Set down exactly, from the records below, the line with "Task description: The" through the line with "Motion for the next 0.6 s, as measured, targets", and nothing else.

(Data section)

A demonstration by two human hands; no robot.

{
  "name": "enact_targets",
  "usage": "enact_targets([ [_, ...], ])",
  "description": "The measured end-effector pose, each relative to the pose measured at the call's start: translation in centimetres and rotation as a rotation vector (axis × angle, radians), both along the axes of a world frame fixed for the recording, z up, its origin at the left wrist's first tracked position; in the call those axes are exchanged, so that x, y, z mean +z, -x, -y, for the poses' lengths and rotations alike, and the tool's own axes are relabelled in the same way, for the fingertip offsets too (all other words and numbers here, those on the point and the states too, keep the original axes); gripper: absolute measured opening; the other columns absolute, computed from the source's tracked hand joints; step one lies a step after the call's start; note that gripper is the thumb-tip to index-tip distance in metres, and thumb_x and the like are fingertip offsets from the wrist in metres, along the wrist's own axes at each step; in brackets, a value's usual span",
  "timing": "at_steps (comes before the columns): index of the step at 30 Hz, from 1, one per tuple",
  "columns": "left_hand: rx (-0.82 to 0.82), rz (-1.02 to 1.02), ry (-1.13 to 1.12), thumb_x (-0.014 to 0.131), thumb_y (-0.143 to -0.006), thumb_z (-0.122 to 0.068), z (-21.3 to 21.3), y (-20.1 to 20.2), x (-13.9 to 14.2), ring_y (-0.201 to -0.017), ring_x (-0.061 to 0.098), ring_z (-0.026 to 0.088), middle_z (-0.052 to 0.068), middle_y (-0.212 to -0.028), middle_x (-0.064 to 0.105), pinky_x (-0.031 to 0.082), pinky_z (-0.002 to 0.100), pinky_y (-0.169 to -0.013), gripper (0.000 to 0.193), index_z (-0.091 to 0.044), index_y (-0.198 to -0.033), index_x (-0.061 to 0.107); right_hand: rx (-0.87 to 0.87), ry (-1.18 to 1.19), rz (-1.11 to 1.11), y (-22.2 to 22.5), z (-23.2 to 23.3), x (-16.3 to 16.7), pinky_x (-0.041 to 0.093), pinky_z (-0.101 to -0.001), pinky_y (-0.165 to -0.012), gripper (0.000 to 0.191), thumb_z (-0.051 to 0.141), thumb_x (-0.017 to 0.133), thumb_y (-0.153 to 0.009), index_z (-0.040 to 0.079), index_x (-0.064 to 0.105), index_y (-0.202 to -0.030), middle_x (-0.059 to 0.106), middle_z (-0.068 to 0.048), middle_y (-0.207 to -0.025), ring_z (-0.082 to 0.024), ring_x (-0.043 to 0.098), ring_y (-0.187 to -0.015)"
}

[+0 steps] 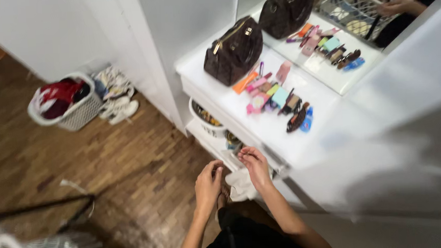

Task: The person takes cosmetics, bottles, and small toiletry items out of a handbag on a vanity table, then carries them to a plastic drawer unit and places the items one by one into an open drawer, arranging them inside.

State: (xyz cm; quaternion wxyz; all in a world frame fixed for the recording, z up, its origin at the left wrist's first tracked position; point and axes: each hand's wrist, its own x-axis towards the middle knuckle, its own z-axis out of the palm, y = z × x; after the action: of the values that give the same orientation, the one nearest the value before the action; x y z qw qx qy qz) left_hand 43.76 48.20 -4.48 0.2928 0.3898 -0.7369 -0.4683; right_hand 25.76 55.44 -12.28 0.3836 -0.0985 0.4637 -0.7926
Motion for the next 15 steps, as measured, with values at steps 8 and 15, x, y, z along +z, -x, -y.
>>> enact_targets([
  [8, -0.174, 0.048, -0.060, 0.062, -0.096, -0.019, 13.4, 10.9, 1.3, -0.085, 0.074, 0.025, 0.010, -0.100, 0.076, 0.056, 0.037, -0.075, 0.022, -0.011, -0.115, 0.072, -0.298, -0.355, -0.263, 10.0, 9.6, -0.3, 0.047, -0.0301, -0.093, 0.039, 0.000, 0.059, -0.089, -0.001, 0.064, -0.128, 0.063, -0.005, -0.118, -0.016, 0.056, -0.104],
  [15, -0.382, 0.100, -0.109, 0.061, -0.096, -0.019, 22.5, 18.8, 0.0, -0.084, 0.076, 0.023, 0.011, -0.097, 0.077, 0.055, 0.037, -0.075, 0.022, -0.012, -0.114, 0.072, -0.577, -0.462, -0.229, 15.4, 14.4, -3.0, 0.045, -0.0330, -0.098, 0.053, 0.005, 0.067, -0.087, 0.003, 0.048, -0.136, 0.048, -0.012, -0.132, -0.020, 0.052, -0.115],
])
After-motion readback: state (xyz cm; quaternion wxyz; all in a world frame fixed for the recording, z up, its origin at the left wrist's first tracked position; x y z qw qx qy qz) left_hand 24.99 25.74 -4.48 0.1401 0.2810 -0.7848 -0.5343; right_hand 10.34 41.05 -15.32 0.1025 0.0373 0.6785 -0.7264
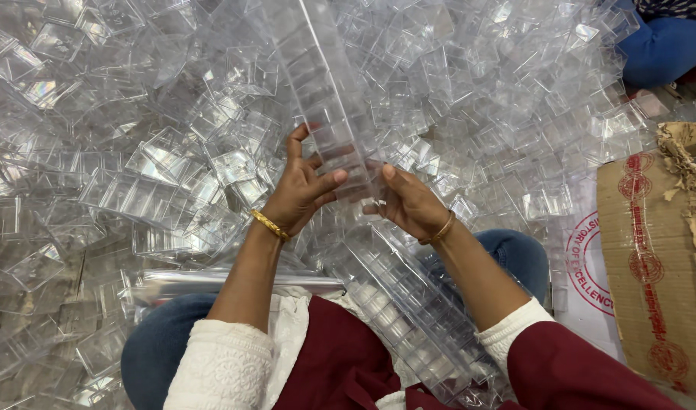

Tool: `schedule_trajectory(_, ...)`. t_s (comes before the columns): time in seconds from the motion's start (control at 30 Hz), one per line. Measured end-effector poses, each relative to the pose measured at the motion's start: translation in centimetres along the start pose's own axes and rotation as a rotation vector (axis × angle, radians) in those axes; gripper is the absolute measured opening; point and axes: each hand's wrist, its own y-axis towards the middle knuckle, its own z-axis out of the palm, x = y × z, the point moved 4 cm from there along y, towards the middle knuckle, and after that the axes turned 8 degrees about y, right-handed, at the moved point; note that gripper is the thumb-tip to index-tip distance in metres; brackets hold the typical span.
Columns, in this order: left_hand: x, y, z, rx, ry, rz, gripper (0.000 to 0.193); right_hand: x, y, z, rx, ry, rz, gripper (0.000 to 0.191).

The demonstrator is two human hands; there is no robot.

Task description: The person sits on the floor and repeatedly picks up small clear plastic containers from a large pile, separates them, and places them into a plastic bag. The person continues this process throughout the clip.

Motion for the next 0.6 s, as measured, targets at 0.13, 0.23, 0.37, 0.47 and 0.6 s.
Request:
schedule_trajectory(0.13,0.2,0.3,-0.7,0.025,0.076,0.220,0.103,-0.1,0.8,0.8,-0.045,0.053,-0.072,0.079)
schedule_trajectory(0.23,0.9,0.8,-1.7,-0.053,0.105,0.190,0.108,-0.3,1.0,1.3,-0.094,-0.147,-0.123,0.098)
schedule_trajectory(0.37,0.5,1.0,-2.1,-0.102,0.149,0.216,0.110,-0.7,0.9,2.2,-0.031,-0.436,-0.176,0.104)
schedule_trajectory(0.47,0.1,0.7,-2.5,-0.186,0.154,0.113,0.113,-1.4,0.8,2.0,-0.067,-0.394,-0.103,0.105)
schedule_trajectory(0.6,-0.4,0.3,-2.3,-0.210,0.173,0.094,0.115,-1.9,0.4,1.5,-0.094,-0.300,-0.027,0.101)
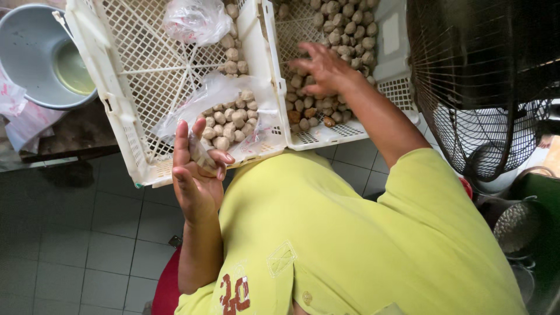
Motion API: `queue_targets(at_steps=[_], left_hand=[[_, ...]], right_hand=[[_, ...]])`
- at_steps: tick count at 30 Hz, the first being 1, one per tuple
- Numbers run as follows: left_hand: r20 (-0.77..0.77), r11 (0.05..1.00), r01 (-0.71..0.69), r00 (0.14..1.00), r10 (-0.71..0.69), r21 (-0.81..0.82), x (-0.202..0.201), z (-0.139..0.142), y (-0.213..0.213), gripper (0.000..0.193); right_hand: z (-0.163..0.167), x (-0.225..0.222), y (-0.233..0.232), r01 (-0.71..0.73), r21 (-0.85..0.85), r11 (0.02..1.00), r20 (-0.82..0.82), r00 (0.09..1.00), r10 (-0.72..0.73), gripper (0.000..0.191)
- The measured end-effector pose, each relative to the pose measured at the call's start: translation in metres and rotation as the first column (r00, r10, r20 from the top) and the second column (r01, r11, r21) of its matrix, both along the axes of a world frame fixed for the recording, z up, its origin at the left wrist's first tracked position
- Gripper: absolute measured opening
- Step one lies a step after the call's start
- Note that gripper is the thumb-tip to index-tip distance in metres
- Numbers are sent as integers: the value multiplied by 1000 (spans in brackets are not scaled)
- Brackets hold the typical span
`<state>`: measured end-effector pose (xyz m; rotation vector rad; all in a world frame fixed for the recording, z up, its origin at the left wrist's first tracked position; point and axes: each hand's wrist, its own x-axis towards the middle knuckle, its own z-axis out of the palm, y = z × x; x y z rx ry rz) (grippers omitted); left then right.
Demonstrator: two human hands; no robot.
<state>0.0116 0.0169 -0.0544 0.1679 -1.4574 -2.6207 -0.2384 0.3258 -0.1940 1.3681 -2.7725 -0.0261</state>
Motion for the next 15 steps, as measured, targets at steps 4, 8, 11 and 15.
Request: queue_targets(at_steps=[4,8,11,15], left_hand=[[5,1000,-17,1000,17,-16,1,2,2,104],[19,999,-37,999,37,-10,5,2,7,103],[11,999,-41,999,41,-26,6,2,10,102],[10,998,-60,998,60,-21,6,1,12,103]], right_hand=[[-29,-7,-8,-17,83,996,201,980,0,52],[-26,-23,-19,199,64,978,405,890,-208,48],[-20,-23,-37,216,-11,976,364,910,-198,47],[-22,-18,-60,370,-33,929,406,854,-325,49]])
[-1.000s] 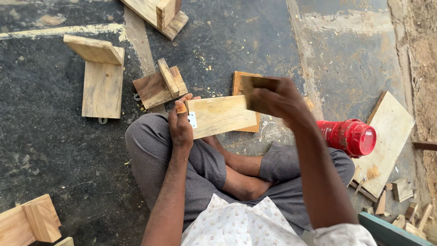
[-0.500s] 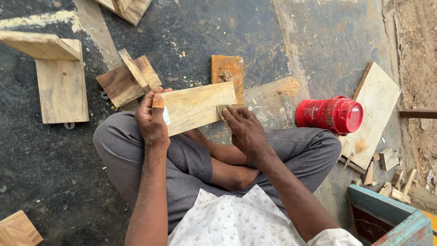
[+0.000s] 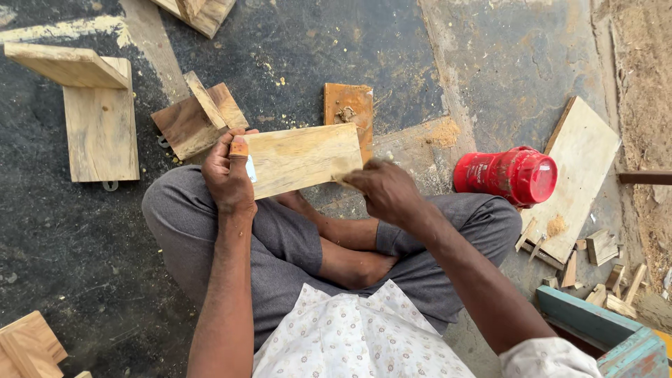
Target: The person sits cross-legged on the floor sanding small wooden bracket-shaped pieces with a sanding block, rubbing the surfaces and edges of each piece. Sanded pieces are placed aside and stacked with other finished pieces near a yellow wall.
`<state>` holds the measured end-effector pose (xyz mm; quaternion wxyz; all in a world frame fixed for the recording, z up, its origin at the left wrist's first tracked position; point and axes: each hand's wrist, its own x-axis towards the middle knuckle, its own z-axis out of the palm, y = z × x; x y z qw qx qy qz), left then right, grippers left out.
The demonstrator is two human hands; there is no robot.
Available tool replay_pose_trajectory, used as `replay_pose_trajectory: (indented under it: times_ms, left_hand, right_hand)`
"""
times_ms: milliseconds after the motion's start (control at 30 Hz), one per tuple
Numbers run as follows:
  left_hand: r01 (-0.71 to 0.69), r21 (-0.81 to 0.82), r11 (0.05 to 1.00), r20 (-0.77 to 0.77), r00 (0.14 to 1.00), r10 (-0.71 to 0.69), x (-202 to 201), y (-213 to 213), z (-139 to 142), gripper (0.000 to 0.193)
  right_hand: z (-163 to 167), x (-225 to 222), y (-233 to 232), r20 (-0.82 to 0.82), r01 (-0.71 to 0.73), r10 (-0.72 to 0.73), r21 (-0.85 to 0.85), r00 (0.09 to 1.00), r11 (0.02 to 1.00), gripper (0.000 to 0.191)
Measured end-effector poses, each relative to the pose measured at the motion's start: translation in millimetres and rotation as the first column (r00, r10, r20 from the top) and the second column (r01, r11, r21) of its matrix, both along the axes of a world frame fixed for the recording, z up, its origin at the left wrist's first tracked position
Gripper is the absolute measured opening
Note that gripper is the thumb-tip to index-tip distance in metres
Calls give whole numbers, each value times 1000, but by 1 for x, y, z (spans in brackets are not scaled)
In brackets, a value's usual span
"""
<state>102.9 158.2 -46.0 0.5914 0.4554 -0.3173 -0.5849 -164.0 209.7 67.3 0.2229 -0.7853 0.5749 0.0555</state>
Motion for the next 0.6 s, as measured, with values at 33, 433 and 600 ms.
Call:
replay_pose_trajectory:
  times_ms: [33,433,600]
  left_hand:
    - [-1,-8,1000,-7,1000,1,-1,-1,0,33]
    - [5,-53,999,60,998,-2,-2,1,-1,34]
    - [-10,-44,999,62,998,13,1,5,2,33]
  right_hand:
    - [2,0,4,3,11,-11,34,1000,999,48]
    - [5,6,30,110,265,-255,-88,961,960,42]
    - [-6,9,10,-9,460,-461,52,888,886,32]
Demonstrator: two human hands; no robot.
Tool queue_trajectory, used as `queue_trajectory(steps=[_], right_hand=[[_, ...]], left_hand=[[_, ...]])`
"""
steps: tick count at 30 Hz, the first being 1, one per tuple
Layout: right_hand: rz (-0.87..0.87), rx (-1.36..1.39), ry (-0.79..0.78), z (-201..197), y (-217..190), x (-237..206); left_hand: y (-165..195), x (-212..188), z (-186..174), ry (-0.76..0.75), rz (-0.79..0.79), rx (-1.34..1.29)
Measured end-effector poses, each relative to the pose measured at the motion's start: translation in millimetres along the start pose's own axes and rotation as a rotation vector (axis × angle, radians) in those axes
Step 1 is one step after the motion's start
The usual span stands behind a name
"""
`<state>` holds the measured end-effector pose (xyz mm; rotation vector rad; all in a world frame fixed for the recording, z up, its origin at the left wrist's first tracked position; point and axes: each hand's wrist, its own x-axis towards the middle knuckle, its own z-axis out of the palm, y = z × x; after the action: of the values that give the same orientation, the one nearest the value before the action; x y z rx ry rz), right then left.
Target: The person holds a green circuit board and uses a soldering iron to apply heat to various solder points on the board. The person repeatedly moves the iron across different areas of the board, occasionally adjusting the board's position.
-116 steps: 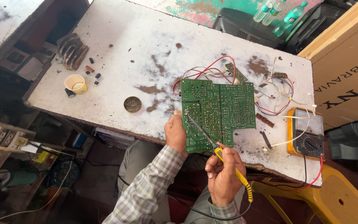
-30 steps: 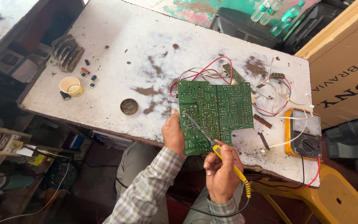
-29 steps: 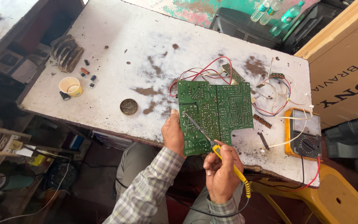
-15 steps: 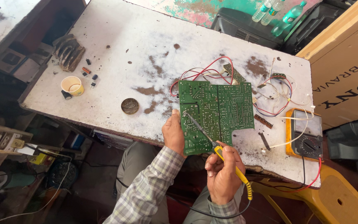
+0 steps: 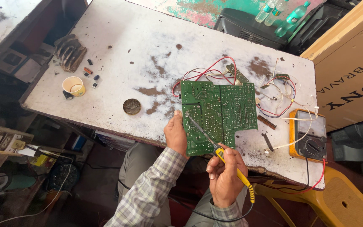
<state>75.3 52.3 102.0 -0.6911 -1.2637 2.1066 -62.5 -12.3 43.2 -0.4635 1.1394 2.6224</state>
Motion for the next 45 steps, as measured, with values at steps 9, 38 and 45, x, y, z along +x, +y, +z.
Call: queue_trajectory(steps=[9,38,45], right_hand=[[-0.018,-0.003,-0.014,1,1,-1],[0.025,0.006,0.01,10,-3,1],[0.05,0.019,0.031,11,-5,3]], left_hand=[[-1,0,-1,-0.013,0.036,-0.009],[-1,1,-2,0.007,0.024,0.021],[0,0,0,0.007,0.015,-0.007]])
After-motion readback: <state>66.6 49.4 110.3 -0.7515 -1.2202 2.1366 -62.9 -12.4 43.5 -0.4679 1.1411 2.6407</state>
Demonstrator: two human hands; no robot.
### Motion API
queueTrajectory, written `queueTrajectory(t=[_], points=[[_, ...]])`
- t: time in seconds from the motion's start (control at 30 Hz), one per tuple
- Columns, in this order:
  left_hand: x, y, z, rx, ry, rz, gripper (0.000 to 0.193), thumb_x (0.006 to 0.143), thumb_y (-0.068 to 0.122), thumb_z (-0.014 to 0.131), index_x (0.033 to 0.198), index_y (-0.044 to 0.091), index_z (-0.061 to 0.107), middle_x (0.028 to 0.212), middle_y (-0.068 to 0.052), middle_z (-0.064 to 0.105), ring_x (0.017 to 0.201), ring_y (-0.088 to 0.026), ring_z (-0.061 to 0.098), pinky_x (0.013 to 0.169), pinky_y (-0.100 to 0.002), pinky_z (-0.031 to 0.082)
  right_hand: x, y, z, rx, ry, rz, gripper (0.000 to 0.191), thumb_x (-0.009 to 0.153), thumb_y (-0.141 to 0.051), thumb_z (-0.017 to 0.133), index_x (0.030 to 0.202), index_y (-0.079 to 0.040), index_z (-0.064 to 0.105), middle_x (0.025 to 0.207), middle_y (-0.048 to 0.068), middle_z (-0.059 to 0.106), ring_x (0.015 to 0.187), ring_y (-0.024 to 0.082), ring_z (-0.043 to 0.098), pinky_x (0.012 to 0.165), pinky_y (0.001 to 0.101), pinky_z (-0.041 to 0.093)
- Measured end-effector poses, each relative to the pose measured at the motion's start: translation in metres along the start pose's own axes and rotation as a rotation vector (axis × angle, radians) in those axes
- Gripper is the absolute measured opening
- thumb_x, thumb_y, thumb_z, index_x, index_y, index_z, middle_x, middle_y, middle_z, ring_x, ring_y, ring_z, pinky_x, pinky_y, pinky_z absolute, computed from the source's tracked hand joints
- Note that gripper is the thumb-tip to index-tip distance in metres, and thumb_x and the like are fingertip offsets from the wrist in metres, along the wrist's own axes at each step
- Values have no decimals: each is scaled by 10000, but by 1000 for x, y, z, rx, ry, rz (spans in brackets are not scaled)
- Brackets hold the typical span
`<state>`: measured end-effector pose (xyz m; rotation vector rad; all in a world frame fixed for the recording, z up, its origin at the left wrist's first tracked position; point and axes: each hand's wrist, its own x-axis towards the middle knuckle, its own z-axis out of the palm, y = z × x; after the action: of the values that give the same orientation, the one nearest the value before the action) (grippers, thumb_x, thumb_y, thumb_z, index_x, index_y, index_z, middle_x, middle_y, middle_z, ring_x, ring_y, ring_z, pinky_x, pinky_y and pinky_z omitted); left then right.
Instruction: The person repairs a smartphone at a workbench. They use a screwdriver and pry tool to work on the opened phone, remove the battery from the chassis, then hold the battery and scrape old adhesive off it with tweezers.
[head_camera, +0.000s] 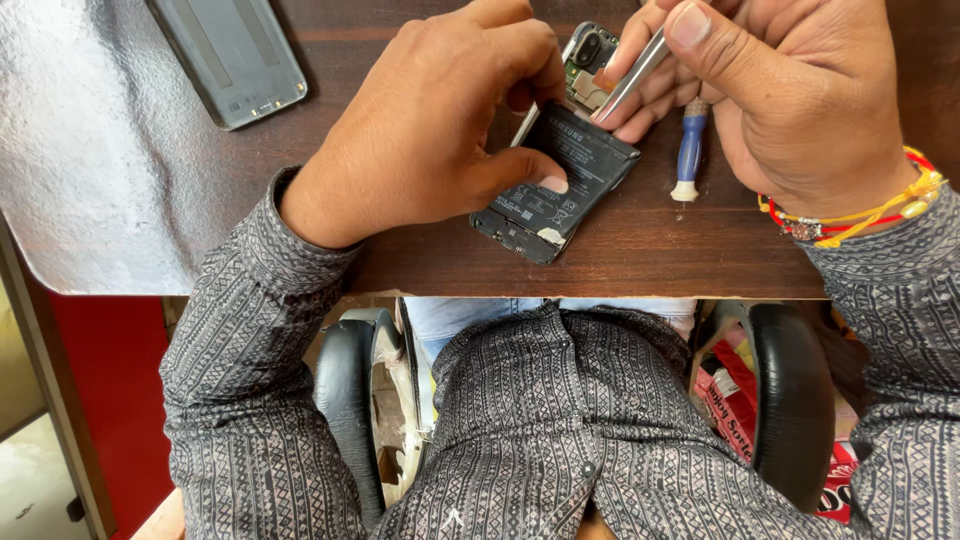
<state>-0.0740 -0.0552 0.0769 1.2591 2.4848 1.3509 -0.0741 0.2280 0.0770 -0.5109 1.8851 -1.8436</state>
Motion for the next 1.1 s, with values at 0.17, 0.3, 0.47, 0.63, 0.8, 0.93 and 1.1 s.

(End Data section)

## Response to this exercise:
Task description: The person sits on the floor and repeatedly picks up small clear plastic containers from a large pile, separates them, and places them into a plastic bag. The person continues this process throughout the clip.

Motion for the next 0.6 s, as measured, targets at 0.13, 0.23, 0.37, 0.47 and 0.6 s.

No more work is needed on this exercise.